RR-Lorenz心电散点图回顾分析窦性心律伴长RR间期的研究
2014-07-31徐金义邱妍妍陈琼王庆义王瑶函
徐金义,邱妍妍,陈琼,王庆义,王瑶函
RR-Lorenz心电散点图(RR-LP)是依据非线性混沌理论,利用动态心电图全程RR间期在二维坐标系中绘制的单象限截面图。根据其直观整体的特点,本文对308例患者动态心电图显示窦性心律伴大于1500 ms RR间期的RR-LP进行回顾性分析,旨在探讨RR-LP分析长RR间期的优越性。
1 资料与方法
选择我院2013-01至2013-10门诊和住院患者,采用动态心电图检测系统连续记录24h心电信号,嘱患者有效记录时间内避免剧烈运动,检查结束观察24h心率趋势图剔除伪差。根据动态心电图结果选择窦性心律伴长RR间期患者308例,男157例,女151例,年龄35~76岁,平均年龄( 53±13.6)岁,平均心率(72.1±6.2)次/分。按造成长RR间期的机制不同分为:窦性心动过缓伴不齐63例(窦性心动过缓伴不齐组),反复发作的一过性窦性停搏16例(一过性窦性停搏组),反复发作的一过性二度Ⅱ型窦房阻滞14例(一过性二度Ⅱ型窦房阻滞组),反复发作的一过性二度房室阻滞47例(一过性二度房室阻滞组),反复发作的一过性房性早搏未下传28例(一过性房性早搏未下传组),房性早搏72例(房性早搏组),室性早搏68例(室性早搏组),各组间年龄、性别、平均心率差异无统计学意义(P>0.05)。表1
表1 各组间年龄、性别、平均心率情况比较( ±s)
研究方法:所有入选患者采用动态心电图分析软件RR-LP制作系统,首先以数学坐标二维系统建立横、纵轴,再以动态心电图连续记录的RR间期为数据,按记录时间先后顺序连续绘制横轴=RnRn+1,纵轴=Rn+1Rn+2的点制作RR-LP,RR间期为正值所做RR-LP均在第一单象限区域。B线是最靠近横轴的一个子图,其长轴与横轴形成的角度称为B线倾斜角;斜率=tan(B线倾斜角)。观察各组RR-LP特征及B线斜率、倾斜角。

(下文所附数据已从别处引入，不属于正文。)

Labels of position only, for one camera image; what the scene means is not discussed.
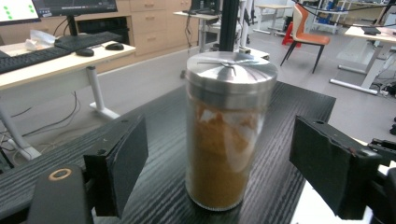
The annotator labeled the orange chair with black legs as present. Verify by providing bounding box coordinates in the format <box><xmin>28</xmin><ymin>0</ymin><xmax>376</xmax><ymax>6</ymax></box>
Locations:
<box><xmin>279</xmin><ymin>3</ymin><xmax>332</xmax><ymax>75</ymax></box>

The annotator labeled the black device on desk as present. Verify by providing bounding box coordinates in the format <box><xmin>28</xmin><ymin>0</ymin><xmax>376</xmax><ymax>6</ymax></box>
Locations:
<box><xmin>361</xmin><ymin>26</ymin><xmax>382</xmax><ymax>36</ymax></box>

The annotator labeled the black metal column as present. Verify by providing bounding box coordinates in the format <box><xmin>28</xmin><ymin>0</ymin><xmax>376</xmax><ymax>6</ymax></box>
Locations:
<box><xmin>219</xmin><ymin>0</ymin><xmax>240</xmax><ymax>52</ymax></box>

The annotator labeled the wooden drawer cabinet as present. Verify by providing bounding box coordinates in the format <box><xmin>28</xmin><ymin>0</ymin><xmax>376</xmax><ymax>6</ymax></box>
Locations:
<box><xmin>0</xmin><ymin>0</ymin><xmax>200</xmax><ymax>75</ymax></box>

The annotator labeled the light wooden table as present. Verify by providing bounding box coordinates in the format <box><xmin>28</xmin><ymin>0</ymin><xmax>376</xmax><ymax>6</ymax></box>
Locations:
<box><xmin>253</xmin><ymin>3</ymin><xmax>293</xmax><ymax>35</ymax></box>

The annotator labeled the wooden desk with white legs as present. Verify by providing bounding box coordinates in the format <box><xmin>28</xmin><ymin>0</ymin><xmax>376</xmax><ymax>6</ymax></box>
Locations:
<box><xmin>0</xmin><ymin>40</ymin><xmax>137</xmax><ymax>161</ymax></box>
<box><xmin>329</xmin><ymin>25</ymin><xmax>396</xmax><ymax>96</ymax></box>

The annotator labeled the crumpled clear plastic bag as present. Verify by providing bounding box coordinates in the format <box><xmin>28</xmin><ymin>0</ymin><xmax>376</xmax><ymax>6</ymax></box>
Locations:
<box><xmin>24</xmin><ymin>29</ymin><xmax>57</xmax><ymax>51</ymax></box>

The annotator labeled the black hanging cable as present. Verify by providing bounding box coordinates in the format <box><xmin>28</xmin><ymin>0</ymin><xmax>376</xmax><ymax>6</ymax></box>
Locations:
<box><xmin>291</xmin><ymin>0</ymin><xmax>396</xmax><ymax>23</ymax></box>

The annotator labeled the black wooden shelf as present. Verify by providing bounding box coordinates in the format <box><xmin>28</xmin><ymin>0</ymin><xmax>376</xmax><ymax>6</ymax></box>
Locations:
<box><xmin>0</xmin><ymin>81</ymin><xmax>337</xmax><ymax>224</ymax></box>

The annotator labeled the monitor with white screen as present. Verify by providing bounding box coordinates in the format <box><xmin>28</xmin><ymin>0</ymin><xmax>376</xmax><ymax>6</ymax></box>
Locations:
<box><xmin>0</xmin><ymin>0</ymin><xmax>42</xmax><ymax>26</ymax></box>

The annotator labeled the monitor with dark screen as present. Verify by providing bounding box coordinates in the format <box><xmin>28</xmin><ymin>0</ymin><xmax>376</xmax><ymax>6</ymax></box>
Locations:
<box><xmin>31</xmin><ymin>0</ymin><xmax>119</xmax><ymax>37</ymax></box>

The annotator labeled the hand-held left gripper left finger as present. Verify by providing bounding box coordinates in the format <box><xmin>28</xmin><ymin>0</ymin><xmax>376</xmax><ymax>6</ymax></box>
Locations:
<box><xmin>83</xmin><ymin>115</ymin><xmax>149</xmax><ymax>218</ymax></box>

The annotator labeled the red stool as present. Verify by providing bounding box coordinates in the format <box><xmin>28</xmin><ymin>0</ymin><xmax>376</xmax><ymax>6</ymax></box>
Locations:
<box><xmin>282</xmin><ymin>21</ymin><xmax>303</xmax><ymax>49</ymax></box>

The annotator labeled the black keyboard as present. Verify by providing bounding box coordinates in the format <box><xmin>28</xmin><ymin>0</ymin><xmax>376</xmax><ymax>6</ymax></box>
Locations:
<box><xmin>0</xmin><ymin>46</ymin><xmax>73</xmax><ymax>75</ymax></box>
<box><xmin>54</xmin><ymin>31</ymin><xmax>123</xmax><ymax>52</ymax></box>

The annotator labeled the black computer mouse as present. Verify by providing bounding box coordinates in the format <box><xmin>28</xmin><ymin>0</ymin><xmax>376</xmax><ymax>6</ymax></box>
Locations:
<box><xmin>105</xmin><ymin>42</ymin><xmax>125</xmax><ymax>51</ymax></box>
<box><xmin>75</xmin><ymin>47</ymin><xmax>95</xmax><ymax>58</ymax></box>

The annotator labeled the small white desk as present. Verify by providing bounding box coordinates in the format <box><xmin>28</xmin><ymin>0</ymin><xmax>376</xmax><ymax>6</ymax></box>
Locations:
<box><xmin>173</xmin><ymin>8</ymin><xmax>220</xmax><ymax>54</ymax></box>

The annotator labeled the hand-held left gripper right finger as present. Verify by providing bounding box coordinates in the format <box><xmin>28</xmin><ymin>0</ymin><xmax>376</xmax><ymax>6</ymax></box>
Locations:
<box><xmin>289</xmin><ymin>115</ymin><xmax>383</xmax><ymax>220</ymax></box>

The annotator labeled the glass spice jar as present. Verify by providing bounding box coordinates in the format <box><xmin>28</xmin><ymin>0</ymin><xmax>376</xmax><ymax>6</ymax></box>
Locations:
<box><xmin>185</xmin><ymin>50</ymin><xmax>279</xmax><ymax>212</ymax></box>

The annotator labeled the black floor cable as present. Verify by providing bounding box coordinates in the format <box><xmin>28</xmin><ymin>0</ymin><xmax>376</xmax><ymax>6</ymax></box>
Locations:
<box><xmin>12</xmin><ymin>91</ymin><xmax>82</xmax><ymax>138</ymax></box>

统计学分析:用SPSS 17.0统计软件进行统计学分析。计量资料以x±s表示,两组间比较采用t检验,P<0.05为差异有统计学意义。
2 结果
各组分布区域图形、B线斜率、倾斜角情况见表2。①窦性心动过缓伴不齐组RR-LP显示横、纵轴以1500 ms为原点形成特定的一分布区域图形,B线斜率1,倾斜角45°。②反复发生的一过性窦性停搏组、一过性二度Ⅱ型窦房阻滞组、一过性二度房室阻滞组、一过性房性早搏未下传组均呈特殊的三分布区域图形,四组的B线斜率、倾斜角分别为0.51±0.01,(23.04±0.50)°; 0.6, 27 °; 0.57±0.21,(25.69±9.59)°; 0.50±0.01,(22.59±0.54)°。③房性早搏组显示特殊四分布区域,B线斜率0.38±0.12,倾斜角(17.06±5.22)°;室性早搏组显示特殊四分布区域,B线斜率0.07±0.05,倾斜角(3.02±2.39)°。典型病例见图1~7。

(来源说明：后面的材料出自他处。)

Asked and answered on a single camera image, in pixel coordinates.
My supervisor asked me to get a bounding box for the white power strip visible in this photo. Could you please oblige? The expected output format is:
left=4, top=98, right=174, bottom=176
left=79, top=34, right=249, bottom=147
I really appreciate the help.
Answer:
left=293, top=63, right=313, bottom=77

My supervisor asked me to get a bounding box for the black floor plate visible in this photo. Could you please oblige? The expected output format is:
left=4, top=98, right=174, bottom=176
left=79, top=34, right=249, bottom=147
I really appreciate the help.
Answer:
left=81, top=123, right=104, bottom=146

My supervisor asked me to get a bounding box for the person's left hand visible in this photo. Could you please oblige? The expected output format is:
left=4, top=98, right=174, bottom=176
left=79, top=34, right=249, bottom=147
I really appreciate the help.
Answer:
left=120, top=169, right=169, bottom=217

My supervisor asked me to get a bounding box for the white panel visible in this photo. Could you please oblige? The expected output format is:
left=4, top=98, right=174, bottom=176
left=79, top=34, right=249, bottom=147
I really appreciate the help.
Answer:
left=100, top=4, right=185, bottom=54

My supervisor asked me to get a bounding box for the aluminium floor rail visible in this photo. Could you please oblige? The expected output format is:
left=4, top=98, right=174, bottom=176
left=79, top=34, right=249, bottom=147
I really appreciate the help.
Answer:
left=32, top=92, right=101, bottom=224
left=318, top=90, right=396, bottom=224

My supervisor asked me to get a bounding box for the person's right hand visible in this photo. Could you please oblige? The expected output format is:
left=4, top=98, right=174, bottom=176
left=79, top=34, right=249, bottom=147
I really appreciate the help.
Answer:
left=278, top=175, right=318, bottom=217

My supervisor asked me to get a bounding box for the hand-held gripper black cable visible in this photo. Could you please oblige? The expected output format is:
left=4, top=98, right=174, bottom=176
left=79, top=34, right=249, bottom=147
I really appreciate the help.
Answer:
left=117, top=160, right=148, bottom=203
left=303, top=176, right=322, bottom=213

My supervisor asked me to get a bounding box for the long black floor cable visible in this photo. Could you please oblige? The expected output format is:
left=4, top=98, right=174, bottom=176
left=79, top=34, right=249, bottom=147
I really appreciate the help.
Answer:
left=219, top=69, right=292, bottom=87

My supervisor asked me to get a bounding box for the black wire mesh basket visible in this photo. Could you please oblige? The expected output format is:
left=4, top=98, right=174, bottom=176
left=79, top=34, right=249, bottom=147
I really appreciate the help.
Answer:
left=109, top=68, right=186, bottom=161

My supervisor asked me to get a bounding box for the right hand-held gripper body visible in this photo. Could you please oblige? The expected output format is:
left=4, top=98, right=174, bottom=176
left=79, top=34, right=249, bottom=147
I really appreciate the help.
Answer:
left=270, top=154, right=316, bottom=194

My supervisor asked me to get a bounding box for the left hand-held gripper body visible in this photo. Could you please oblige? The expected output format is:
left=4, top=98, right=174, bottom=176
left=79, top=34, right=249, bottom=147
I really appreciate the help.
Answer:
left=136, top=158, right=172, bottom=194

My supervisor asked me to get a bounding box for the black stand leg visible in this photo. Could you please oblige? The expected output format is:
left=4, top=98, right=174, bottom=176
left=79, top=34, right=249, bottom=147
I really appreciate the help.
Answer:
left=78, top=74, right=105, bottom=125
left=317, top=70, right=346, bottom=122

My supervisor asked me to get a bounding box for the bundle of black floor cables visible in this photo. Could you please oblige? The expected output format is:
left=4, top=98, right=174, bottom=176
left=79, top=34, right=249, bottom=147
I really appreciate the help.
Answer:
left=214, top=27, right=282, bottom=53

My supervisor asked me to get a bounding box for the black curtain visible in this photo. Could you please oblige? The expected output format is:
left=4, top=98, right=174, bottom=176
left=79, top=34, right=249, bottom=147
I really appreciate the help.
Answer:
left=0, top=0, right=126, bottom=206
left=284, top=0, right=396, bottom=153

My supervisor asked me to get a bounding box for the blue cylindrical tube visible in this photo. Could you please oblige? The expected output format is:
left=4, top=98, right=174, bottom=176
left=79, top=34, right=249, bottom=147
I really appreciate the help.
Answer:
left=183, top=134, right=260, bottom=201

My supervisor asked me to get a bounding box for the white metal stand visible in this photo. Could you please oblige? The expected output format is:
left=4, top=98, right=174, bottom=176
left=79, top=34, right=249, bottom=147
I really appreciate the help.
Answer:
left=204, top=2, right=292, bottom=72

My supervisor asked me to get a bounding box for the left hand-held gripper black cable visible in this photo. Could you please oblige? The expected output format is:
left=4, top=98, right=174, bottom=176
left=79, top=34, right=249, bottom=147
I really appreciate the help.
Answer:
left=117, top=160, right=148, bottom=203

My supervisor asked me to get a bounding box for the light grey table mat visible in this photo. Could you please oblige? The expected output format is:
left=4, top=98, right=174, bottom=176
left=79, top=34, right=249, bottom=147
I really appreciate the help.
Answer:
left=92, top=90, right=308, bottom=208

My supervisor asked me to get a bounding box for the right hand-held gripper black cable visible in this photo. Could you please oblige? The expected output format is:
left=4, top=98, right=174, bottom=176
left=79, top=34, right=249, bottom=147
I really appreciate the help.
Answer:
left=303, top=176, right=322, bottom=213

表2 各组间分布区域图形、B线斜率、倾斜角情况比较( ±s)
图1 ~7 7种典型病例RR-Lorenz心电散点图
3 讨论
非线性科学中的混沌现象是一种确定而不可预测的运动状态,用以探讨动态系统中无法用单一数据关系,而必须用整体连续数据才能预测解释的行为[1]。混沌理论在许多学科广泛应用,RR-LP是将混沌理论运用在医学上的见证,RR-LP看似许多杂乱无序毫无关联的散在点,其实这些点并非无界限的漫游,而是约束在比较窄的范围内。如窦性心律全程点受内在主导频率的吸引围绕45°直线对称分布[2]。
常规心电图记录时间短对长RR间期诊断具有局限性,而动态心电图弥补了心电图记录时间短的缺点,可全面评价心室率[3],但是对于全程反复发生的一过性长RR间期诊断犹如大海捞针,同时其自动分析系统结果显示大于1500 ms长RR间期为停搏,而未具体分析诊断其发生机制,易使临床医生误认为窦性停搏带来不必要的治疗。而RR-LP充分显示不同原因导致的长RR间期特定的形态和分布特点。

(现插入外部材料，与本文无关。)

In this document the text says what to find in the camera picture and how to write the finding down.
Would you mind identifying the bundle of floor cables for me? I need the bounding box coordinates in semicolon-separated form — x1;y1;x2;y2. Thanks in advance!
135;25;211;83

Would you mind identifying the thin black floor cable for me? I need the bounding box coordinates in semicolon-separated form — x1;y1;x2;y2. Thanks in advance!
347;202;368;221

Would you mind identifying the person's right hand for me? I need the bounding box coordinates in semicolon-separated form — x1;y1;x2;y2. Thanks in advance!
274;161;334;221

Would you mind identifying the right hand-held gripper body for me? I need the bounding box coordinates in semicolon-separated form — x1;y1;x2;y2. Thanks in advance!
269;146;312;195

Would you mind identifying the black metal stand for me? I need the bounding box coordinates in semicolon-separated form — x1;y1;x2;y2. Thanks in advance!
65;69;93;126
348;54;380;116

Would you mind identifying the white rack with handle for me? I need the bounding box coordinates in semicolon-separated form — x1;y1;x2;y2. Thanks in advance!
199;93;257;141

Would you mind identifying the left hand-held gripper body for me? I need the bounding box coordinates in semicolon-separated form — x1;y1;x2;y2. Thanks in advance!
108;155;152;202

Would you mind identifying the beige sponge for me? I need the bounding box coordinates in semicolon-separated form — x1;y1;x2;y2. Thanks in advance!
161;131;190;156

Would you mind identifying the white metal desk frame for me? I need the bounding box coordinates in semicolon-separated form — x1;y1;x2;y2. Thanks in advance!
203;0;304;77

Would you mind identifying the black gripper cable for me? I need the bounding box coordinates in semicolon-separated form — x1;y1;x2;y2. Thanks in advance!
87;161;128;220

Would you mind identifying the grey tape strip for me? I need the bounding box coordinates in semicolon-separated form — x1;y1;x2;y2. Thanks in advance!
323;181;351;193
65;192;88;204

窦性心动过缓伴不齐时散在的点围绕以X=1500 ms,Y=1500 ms为始点并渐离原点围绕45°直线对称分布,剩余窦性心律的点位于始点与原点之间、仍是围绕45°直线对称分布,RR-LP显示为一分布图形。
心电图诊断二度Ⅱ型窦房阻滞标准长RR间期与短RR间期有倍数关系,诊断长RR间期最短1500 ms[4],故散在的点分别以 X=1500 ms,Y=750 ms及 X=750 ms,Y=1500 ms相交的两个点为始点围绕平行45°直线对称分布呈二分布图形,与窦性心律形成特定的三分布图形。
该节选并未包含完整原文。